[Records from a data source]
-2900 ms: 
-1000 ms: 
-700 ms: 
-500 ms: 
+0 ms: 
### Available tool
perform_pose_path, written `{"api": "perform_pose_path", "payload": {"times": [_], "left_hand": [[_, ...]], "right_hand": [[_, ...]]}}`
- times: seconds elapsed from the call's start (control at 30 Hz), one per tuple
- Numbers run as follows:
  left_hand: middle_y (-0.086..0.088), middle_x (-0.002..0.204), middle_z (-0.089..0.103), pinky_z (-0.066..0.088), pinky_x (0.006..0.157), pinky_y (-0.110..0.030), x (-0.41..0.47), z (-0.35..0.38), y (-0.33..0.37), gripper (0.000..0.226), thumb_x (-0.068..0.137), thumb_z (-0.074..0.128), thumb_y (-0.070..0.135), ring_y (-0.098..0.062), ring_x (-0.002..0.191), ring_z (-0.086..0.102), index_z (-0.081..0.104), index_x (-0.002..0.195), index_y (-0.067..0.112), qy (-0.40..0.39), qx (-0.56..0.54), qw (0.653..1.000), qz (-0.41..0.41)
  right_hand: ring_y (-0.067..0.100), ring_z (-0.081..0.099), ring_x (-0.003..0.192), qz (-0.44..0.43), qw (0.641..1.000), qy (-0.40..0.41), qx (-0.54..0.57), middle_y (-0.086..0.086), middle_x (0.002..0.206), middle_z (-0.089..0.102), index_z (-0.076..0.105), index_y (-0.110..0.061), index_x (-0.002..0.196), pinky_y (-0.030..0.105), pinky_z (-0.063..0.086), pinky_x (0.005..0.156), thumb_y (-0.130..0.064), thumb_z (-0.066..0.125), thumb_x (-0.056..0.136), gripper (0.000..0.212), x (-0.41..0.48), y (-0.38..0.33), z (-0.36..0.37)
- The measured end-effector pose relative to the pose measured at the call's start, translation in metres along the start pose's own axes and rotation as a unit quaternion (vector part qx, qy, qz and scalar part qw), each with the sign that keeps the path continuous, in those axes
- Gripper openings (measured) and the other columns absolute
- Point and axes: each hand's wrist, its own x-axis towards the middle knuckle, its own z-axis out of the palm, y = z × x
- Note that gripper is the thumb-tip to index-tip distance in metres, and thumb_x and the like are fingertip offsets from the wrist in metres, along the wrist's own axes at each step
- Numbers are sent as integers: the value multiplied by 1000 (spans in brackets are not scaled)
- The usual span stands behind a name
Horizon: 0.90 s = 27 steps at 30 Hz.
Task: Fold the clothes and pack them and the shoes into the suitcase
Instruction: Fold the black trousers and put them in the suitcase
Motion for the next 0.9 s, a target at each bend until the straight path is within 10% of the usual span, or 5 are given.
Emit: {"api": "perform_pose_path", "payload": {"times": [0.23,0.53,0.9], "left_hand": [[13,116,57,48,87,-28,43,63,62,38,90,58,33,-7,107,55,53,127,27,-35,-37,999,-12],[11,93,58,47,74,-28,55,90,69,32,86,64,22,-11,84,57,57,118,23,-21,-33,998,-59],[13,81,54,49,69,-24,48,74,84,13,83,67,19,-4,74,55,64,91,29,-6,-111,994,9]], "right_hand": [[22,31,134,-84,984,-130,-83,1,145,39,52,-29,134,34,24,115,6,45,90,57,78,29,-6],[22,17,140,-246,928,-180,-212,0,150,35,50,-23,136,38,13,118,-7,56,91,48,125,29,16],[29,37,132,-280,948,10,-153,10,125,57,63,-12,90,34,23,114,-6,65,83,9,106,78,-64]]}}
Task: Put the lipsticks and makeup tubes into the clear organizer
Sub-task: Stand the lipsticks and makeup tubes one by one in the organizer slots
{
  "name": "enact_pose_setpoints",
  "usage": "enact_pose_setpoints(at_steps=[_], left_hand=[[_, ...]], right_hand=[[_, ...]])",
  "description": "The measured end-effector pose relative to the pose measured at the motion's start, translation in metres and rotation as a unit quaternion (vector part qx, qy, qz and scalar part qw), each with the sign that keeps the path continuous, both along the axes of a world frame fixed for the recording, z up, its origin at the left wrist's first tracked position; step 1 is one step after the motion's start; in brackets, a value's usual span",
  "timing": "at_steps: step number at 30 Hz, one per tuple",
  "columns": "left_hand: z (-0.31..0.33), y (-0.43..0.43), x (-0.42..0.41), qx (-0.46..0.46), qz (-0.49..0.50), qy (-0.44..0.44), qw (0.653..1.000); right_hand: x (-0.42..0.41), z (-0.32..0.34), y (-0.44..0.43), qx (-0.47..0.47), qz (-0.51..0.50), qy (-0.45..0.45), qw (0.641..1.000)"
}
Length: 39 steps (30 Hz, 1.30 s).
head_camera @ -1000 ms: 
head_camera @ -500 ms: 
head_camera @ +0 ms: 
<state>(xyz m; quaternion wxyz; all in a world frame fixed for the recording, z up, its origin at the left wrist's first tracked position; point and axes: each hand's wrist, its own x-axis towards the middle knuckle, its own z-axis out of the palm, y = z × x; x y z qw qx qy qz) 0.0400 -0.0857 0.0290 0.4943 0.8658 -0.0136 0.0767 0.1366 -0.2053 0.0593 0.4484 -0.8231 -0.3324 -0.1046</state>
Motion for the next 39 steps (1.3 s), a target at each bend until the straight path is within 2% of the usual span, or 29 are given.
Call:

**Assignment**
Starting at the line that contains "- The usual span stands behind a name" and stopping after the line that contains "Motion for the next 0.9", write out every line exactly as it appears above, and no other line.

**Your solution**
- The usual span stands behind a name
Horizon: 0.90 s = 27 steps at 30 Hz.
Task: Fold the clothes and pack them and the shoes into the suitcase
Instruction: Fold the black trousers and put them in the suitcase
Motion for the next 0.9 s, a target at each bend until the straight path is within 10% of the usual span, or 5 are given.

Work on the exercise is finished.